La chute d'Alep-Est est-elle inévitable?
De nombreux experts le pensent, une semaine après le lancement de la nouvelle campagne des forces du régime.
"A ce stade, on ne peut pas faire grand-chose pour éviter la chute d'Alep", estime Emile Hokayem, de l'International Institute for Strategic Studies. "On ne peut plus envoyer des armes, toutes les routes d'approvisionnement ont été coupées et personne ne mènera une (contre-offensive) aérienne en raison des coûts et des risques".
Les forces du régime ont avancé ces derniers jours dans la ville avec l'ambition de couper les liens entre les différents quartiers contrôlés par les groupes rebelles, qui ont tenté en vain à deux reprises de briser le siège.
Des responsables du Pentagone restent cependant prudents, en reconnaissant avoir pensé il y a deux mois que ces quartiers tomberaient rapidement. La "résilience" des rebelles et de la population a surpris. Et, pour eux, le fait que le régime se concentre sur la destruction des hôpitaux et des infrastructures civiles est un signe de la faiblesse de ses troupes au sol face aux rebelles.
M. Hokayem prévient en outre qu'une chute d'Alep-Est ne signifierait pas nécessairement "sa pacification".
Pourquoi les pays occidentaux ne bougent-ils pas?
"Rarement dans l'histoire de ces 50 dernières années, à l'exception peut-être du Rwanda, aura-t-on vu ce qu'on appelle la +communauté internationale+ assister en spectatrice impuissante à une crise humanitaire d'une telle ampleur", affirme Karim Bitar, de l'Institut des relations internationales et stratégiques (Iris). "La résignation l'a emporté, et Alep signe l'acte de décès de tout espoir de gouvernance collective", selon lui.
Les pays occidentaux semblent à bout de solutions car, depuis cinq ans, tous les pourparlers entre Américains et Russes, parrains respectifs de l'opposition et du régime, et tous les plans échafaudés par l'ONU ont échoué.
"Il y a eu un temps où on pouvait faire quelque chose pour Alep", juge M. Hokayem. "Maintenant, c'est trop tard (...) les acteurs clés continuent de reporter les décisions difficiles jusqu'à ce qu'il n'y ait plus d'options qui vaillent".
D'après lui, les pays occidentaux soutenant l'opposition ont sous-estimé la campagne militaire lancée par la Russie le 30 septembre 2015 pour venir en aide au régime de Bachar al-Assad, alors en difficulté.
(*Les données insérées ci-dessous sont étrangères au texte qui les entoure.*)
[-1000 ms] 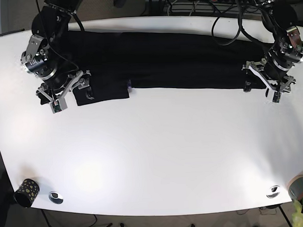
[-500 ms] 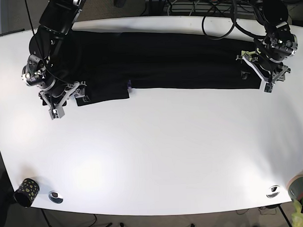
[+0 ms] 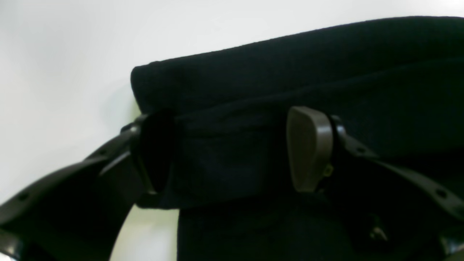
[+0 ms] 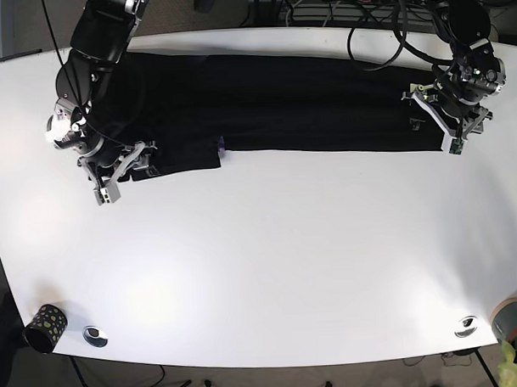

Et avec les Etats-Unis en pleine transition politique, "ni les Britanniques ni les Français ne peuvent faire grand-chose", selon l'expert.
Alep est-il important pour Washington?
Pour les responsables militaires américains, une chute des quartiers rebelles d'Alep serait un quasi non-évènement et n'aurait aucune conséquence opérationnelle pour eux. Ils répètent qu'ils sont uniquement préoccupés de combattre le groupe Etat islamique (EI), la seule mission que l'administration Obama leur a donnée.
Et il n'y a aucun signe que l'administration Obama cherche à infléchir sa politique pour les quelques semaines qui lui reste.
Par ailleurs, les Etats-Unis viennent d'élire, avec Donald Trump, un président qui semble tenté par une politique moins hostile envers Bachar al-Assad. "Les discussions sur la Syrie entre Moscou et Trump ont déjà commencé", affirme Daniel L. Byman, de l'institut Brookings.
En attendant, les forces du régime sont "enhardies par la victoire de Donald Trump et les perspectives d'un rapprochement russo-américain qui se focaliserait uniquement sur la lutte contre Daech" (acronyme en arabe de l'EI), souligne M. Bitar.
Est-il encore possible d'aider les civils?
C'est devenu la priorité de l'ONU, dont les responsables ne cessent d'alerter sur "la catastrophe humanitaire" à venir si rien n'est fait, selon l'émissaire pour la Syrie Staffan de Mistura.
Mais l'ONU n'a jusqu'à présent pas obtenu qu'une aide humanitaire puisse parvenir aux 250.000 habitants d'Alep-Est assiégés depuis juillet. Aucun accès n'a été donné non plus par le régime à un soutien médical alors qu'"il n'y a actuellement aucun hôpital en service", selon l'Organisation mondiale de la santé (OMS).
Pour le régime, "la stratégie du siège consiste essentiellement à créer assez de souffrance et de misère pour que les civils se retournent contre leurs défenseurs", indique M. Hokayem.
Les habitants semblent avoir le choix entre la mort ou la reddition, ce qu'ils ont refusé de faire jusqu'à présent.
Mais l'aggravation de la situation pourrait changer la donne et "on pourrait voir se reproduire le scénario de Daraya (ville près de Damas, ndlr), qui a tenu cinq ans avant finalement d'être contrainte d'accepter l'évacuation", selon une source européenne.